Gay Rights and Gay Subtext In A Nightmare On Elm Street 2 (1985)

The Nightmare On Elm Street franchise is one of the most well-known horror brands of all time. Freddy Krueger is infamous for slashing his way through his victims starting in the famous house on Elm Street, leaving some of the most gruesome trails behind.  But there is an anomaly present within the Nightmare on Elm Street franchise. The second movie in the series, A Nightmare on Elm Street 2: Freddy’s Revenge (1985), seems much different than the rest of the films…much much different indeed! As fans have pointed out, the gay subtext throughout the second film in the franchise is absolutely undeniable! 

Obviously this has left many fans wondering…did the creators of the second Nightmare On Elm Street movie purposely lace the script and movie with gay subtext to help combat or exploit the widespread homophobia of the era?

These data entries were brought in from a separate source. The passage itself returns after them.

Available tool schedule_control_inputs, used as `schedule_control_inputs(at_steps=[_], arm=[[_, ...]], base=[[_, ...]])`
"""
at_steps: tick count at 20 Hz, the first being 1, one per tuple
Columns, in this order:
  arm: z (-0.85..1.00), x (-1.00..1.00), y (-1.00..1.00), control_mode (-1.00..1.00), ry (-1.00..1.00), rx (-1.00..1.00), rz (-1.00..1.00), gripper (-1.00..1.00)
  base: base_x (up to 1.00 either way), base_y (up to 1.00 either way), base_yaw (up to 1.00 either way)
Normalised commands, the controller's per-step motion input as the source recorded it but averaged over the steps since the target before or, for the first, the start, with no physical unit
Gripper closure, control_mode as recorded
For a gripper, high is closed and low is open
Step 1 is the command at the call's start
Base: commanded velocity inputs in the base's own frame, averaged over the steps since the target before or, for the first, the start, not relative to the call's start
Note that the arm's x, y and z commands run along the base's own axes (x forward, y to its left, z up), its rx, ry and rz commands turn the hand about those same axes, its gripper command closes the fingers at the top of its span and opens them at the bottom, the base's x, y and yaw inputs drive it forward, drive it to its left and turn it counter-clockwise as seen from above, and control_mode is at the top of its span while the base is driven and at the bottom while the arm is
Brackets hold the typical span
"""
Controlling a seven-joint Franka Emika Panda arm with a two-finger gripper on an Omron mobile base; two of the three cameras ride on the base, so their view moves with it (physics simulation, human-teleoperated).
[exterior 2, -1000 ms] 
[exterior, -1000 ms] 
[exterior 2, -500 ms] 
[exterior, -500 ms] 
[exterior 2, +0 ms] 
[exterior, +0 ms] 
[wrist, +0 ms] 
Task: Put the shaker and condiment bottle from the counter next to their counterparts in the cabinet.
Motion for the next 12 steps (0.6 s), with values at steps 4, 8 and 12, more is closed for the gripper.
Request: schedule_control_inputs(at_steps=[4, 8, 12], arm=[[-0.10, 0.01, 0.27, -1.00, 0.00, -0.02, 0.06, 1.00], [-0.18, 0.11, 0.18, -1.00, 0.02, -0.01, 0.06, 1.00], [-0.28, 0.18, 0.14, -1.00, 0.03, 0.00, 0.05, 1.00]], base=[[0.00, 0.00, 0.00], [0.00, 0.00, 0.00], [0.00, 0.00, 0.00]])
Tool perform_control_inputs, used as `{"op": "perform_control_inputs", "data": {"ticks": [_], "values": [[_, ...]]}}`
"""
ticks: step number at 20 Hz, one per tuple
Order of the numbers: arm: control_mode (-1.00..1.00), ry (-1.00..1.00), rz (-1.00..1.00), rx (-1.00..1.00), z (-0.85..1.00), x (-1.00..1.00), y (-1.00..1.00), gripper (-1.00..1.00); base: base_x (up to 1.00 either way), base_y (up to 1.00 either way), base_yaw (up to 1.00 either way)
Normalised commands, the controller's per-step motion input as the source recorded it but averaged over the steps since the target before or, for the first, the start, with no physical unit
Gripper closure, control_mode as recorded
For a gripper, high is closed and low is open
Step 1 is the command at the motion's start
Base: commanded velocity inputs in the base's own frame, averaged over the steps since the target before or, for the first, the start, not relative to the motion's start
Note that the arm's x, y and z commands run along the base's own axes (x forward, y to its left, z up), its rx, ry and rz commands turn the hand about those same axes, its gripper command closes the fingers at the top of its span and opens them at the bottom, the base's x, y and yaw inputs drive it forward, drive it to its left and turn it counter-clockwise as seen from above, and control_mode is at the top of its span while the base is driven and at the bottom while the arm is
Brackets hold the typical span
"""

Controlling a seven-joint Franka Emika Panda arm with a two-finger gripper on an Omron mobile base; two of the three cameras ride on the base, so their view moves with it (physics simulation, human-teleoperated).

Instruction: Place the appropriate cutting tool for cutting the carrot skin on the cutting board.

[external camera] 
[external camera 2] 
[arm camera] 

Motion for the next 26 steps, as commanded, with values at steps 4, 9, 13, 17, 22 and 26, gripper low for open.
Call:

Often Dubbed One of the Gayest Horror Movies Ever Made

There is no question that the second Nightmare On Elm Street movie is filled with gay subtext. Here are some of the most well known gay inclusions that created the most “homoerotic” horror movie of all time!

A Closeted Protagonist

Mark Patton played Jesse Walsh, the main male protagonist in the story.  Patton is openly gay today, but was still ‘in the closet’ at the time the Nightmare movie was filmed.  Many of the creators of the film have suggested it could have played a part in the film harboring some ‘repressed homosexuality coming out.’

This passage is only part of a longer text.